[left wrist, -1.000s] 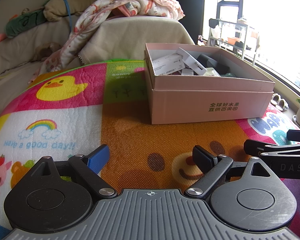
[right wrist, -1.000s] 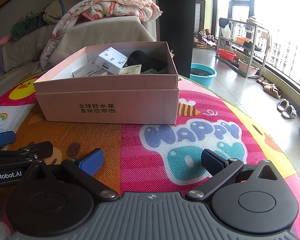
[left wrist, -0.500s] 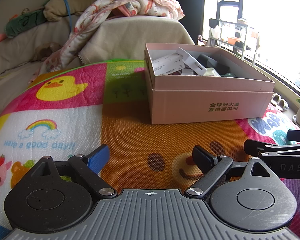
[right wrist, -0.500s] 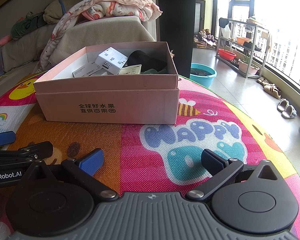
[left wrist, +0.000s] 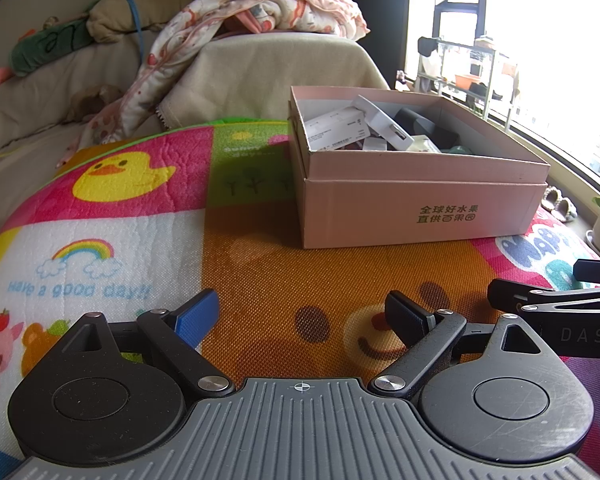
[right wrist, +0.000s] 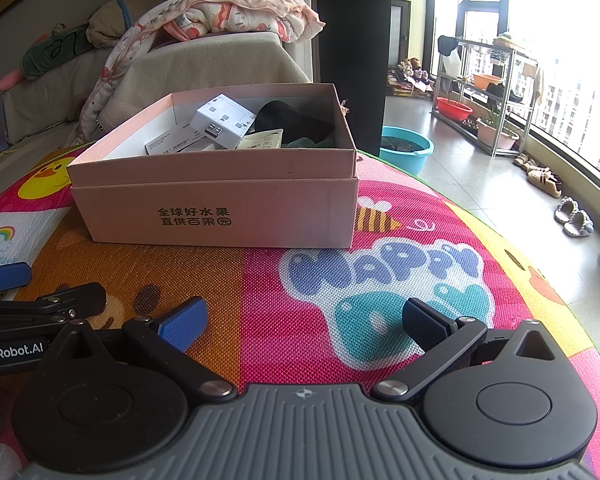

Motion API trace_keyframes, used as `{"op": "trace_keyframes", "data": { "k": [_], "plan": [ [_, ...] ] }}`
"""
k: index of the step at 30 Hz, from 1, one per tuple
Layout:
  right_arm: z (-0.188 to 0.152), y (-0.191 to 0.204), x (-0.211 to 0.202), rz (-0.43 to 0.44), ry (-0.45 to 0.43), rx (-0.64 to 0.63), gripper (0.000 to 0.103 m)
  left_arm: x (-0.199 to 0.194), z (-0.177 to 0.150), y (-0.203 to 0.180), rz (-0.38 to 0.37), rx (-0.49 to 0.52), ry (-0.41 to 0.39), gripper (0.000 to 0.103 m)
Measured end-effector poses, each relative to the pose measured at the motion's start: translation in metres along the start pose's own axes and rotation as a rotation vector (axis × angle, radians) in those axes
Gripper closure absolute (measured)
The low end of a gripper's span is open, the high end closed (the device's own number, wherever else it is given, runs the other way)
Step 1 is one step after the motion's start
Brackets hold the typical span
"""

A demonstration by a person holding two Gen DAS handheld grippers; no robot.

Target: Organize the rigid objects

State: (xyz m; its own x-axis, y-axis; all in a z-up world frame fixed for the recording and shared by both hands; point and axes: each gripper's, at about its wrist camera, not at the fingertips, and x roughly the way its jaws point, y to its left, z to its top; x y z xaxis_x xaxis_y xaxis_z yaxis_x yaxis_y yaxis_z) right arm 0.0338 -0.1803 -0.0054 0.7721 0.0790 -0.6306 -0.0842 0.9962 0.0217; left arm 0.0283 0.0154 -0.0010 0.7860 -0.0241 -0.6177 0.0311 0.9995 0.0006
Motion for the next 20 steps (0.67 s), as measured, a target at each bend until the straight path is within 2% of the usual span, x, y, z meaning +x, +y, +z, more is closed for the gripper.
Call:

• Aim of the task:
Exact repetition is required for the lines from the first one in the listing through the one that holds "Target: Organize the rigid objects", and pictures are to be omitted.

• Expected answer:
[left wrist, -1.000s] 
[right wrist, -1.000s] 
[left wrist, -0.500s] 
[right wrist, -0.500s] 
[left wrist, +0.000s] 
[right wrist, +0.000s] 

Motion API trace_keyframes, used as `{"op": "trace_keyframes", "data": { "k": [_], "plan": [ [_, ...] ] }}`
"""
k: index of the step at 30 Hz, from 1, one per tuple
Layout:
  right_arm: z (-0.188 to 0.152), y (-0.191 to 0.204), x (-0.211 to 0.202), rz (-0.43 to 0.44), ry (-0.45 to 0.43), rx (-0.64 to 0.63), gripper (0.000 to 0.103 m)
  left_arm: x (-0.199 to 0.194), z (-0.177 to 0.150), y (-0.203 to 0.180), rz (-0.38 to 0.37), rx (-0.49 to 0.52), ry (-0.41 to 0.39), gripper (0.000 to 0.103 m)
Measured end-effector poses, each relative to the pose measured at the motion's start: translation in metres along the start pose's own axes and rotation as a rotation vector (axis × angle, radians) in those axes
Gripper closure absolute (measured)
The low end of a gripper's span is open, the high end closed (the device's own number, wherever else it is given, runs the other way)
Step 1 is one step after the motion's start
Brackets hold the typical span
"""

A demonstration by a person holding two Gen DAS handheld grippers; no robot.

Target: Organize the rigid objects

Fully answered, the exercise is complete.